The only way Ren can blow-off steam is to dance in private. After deciding that one of the changes he can bring about to Bomont is by starting a petition to make dancing legal again, Ren puts his best foot forward and pleads his case to the city council along with the support from his classmates.
This remake of “Footloose” keeps the core fundamentals of the plot line along with the right amount of simplicity to create the same magic that was in the original. The film makes an appreciative homage to the ’80s decade by re-introducing hair band “Quiet Riot”, country super-star Tanya Tucker, and Deniece Williams’ “Let’s Hear it for the Boy” that famously served as the backdrop song for Willard’s dance training montage.

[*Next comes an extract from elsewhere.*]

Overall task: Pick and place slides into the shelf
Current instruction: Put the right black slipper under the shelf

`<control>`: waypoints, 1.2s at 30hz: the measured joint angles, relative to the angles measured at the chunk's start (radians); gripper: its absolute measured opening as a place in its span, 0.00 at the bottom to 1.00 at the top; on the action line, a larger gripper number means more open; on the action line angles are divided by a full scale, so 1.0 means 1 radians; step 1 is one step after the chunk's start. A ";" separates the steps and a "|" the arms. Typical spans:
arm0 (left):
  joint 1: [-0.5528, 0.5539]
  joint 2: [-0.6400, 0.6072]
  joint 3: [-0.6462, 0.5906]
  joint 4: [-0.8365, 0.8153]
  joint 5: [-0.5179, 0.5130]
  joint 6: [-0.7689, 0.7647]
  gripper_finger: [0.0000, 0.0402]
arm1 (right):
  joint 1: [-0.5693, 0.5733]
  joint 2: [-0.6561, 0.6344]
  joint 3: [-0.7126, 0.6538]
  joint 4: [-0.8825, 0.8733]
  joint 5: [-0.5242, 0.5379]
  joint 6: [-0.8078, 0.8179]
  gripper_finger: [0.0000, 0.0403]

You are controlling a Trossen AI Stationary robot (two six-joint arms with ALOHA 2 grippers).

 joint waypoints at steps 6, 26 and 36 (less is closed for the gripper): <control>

As true as the film stayed to the classic, however, was as equally disappointing at the lack to bring it more up-to-date by using more modern-day hits. A little bit of Usher, or Justin Bieber should have been an order to include.
Starring character roles played by Kenny Wormald and Julianne Hough were executed on point. Wormald, who is a professional dancer, managed to live-up to the iconic role originally played by Kevin Bacon which made him a star. Perhaps Wormald will command the same reaction? Julianne Hough very well may have super-stardom on her hands once this film opens. In her first-ever break-out acting leading-lady starring role, Hough, also a professional dancer previously on “Dancing with the Stars”, played Ariel magnificently!
The role of Rusty was infectiously revived by actress Ziah Colon (Drop Dead Diva), a part originally played by Sarah Jessica Parker. Andie MacDowell’s role as Vi Moore, the preacher’s wife seemed to be lessened in this remake. Vi was such a strong Matriarch character in the classic that it would have been nice to have seen MacDowell not get blended-in to the background of the story. Ultimately, the heart of the story is misjudgements on first impressions and about the daughter/father relationship between Rev. Moore and Ariel and their struggles to get over their own hurdles created by the tragic loss they shared of a brother and son.
The young adult viewers were genuinely engaged in “Footloose” and expressed their enthusiasm once it ended. If this 2011 version of “Footloose” has anywhere near as close of an impact as the first one did, then the movie will do well. “Footloose” opens in theaters October 14, 2011.